(What to work on)
Once you have read the data below, write it all out exactly.

(Recorded data)
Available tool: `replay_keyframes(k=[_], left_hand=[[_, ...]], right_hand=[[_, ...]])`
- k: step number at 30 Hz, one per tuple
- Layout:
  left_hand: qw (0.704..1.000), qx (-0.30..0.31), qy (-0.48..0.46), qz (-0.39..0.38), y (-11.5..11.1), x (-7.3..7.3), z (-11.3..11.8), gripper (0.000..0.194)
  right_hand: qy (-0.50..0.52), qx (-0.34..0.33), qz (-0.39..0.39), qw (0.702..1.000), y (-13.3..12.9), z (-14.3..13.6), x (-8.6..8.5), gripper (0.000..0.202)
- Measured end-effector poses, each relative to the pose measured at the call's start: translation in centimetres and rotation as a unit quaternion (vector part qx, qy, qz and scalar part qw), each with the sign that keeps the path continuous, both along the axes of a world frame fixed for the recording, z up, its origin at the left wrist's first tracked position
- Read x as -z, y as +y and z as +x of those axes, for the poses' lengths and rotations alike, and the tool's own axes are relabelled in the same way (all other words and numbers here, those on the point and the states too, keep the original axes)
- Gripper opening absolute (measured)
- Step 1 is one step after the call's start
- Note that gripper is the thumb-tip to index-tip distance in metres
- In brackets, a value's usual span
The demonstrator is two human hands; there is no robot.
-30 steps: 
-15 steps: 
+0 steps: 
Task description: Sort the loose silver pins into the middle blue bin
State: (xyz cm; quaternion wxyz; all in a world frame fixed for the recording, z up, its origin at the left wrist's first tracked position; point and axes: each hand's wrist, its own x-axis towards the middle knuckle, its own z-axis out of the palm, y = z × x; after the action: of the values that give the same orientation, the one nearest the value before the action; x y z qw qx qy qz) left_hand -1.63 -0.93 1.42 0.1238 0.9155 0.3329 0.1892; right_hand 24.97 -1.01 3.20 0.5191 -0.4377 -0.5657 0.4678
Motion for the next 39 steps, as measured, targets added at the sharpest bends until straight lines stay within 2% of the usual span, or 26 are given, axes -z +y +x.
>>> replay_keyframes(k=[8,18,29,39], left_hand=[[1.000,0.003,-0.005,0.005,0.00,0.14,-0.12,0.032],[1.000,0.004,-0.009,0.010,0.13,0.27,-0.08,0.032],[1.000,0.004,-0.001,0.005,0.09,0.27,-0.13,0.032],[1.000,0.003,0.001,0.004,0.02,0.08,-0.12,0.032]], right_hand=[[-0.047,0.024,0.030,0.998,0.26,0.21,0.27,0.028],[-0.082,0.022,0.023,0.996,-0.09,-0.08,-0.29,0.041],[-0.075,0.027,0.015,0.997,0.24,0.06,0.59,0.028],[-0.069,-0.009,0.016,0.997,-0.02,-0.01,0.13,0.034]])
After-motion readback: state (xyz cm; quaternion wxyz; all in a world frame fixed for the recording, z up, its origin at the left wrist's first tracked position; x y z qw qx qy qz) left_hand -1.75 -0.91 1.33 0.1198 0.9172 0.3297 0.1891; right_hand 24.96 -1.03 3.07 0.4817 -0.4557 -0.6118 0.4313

(Expected answer)
Available tool: `replay_keyframes(k=[_], left_hand=[[_, ...]], right_hand=[[_, ...]])`
- k: step number at 30 Hz, one per tuple
- Layout:
  left_hand: qw (0.704..1.000), qx (-0.30..0.31), qy (-0.48..0.46), qz (-0.39..0.38), y (-11.5..11.1), x (-7.3..7.3), z (-11.3..11.8), gripper (0.000..0.194)
  right_hand: qy (-0.50..0.52), qx (-0.34..0.33), qz (-0.39..0.39), qw (0.702..1.000), y (-13.3..12.9), z (-14.3..13.6), x (-8.6..8.5), gripper (0.000..0.202)
- Measured end-effector poses, each relative to the pose measured at the call's start: translation in centimetres and rotation as a unit quaternion (vector part qx, qy, qz and scalar part qw), each with the sign that keeps the path continuous, both along the axes of a world frame fixed for the recording, z up, its origin at the left wrist's first tracked position
- Read x as -z, y as +y and z as +x of those axes, for the poses' lengths and rotations alike, and the tool's own axes are relabelled in the same way (all other words and numbers here, those on the point and the states too, keep the original axes)
- Gripper opening absolute (measured)
- Step 1 is one step after the call's start
- Note that gripper is the thumb-tip to index-tip distance in metres
- In brackets, a value's usual span
The demonstrator is two human hands; there is no robot.
-30 steps: 
-15 steps: 
+0 steps: 
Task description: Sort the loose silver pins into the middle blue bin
State: (xyz cm; quaternion wxyz; all in a world frame fixed for the recording, z up, its origin at the left wrist's first tracked position; point and axes: each hand's wrist, its own x-axis towards the middle knuckle, its own z-axis out of the palm, y = z × x; after the action: of the values that give the same orientation, the one nearest the value before the action; x y z qw qx qy qz) left_hand -1.63 -0.93 1.42 0.1238 0.9155 0.3329 0.1892; right_hand 24.97 -1.01 3.20 0.5191 -0.4377 -0.5657 0.4678
Motion for the next 39 steps, as measured, targets added at the sharpest bends until straight lines stay within 2% of the usual span, or 26 are given, axes -z +y +x.
>>> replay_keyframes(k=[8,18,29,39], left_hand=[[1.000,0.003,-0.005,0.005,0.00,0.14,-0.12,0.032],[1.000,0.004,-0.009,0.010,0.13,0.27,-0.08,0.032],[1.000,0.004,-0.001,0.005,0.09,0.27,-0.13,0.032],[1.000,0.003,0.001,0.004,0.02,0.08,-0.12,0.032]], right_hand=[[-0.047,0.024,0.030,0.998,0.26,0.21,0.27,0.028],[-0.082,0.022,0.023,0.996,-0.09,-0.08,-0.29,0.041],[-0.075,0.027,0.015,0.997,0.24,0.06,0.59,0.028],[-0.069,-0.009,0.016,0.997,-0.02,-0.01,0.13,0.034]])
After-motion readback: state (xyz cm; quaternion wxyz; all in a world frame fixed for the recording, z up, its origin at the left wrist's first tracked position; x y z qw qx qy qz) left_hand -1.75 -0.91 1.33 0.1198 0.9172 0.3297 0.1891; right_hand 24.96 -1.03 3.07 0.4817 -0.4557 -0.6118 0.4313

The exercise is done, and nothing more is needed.